▼

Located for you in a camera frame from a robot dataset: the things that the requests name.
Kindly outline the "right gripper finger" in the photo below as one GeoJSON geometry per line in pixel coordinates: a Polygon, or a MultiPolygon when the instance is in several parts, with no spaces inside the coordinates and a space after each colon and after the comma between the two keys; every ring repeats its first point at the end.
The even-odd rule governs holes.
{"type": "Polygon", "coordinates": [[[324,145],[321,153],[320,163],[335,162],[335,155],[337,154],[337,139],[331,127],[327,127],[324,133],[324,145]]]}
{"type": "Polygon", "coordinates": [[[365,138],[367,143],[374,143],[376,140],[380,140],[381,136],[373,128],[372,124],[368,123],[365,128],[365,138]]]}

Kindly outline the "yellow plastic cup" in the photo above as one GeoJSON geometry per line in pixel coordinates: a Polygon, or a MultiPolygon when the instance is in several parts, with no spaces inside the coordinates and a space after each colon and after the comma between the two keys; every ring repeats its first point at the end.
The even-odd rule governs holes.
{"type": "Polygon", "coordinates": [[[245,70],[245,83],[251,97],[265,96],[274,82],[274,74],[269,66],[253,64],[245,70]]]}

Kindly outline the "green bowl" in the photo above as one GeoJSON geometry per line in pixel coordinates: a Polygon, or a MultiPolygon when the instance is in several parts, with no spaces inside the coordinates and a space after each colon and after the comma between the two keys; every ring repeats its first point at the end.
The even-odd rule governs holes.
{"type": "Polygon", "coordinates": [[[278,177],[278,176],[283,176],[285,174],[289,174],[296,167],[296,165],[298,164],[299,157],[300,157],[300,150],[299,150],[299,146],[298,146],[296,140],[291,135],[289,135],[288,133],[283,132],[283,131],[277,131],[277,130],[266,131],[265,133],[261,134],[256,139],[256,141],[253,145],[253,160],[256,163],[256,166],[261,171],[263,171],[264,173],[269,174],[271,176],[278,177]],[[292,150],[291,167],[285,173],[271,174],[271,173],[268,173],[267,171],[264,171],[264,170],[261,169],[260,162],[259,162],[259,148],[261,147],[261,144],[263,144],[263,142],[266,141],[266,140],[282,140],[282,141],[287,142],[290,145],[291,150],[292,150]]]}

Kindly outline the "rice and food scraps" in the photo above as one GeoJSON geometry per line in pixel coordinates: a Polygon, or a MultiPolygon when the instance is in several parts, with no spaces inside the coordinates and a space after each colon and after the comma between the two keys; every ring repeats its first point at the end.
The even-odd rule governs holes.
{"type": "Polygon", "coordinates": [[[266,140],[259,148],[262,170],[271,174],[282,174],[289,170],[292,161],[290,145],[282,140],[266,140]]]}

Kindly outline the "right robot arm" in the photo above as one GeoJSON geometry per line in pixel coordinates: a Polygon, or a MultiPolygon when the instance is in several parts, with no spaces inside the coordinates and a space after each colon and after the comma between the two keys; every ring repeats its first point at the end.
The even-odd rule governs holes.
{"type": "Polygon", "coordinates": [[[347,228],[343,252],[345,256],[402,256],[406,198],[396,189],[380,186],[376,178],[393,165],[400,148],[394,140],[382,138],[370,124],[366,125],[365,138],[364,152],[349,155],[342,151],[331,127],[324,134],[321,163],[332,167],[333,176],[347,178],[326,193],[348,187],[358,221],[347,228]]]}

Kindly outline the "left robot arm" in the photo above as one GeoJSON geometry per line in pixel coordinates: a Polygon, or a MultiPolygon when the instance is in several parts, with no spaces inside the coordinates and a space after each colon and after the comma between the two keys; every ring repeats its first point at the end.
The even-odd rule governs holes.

▲

» **What you should do**
Of the lines above, copy each that contains "robot".

» **Answer to this task**
Located for you in a camera frame from a robot dataset: the things that the requests name.
Kindly outline the "right robot arm" in the photo above as one GeoJSON geometry per line in pixel coordinates: a Polygon, or a MultiPolygon when the instance is in several parts, with no spaces inside the coordinates and a space after each colon and after the comma between the two keys; every ring repeats its first point at the end.
Kindly outline the "left robot arm" in the photo above as one GeoJSON geometry per line in pixel coordinates: a Polygon, or a MultiPolygon when the instance is in several parts, with no spaces inside the coordinates and a space after each colon and after the comma between the two keys; every ring repeats its first point at the end.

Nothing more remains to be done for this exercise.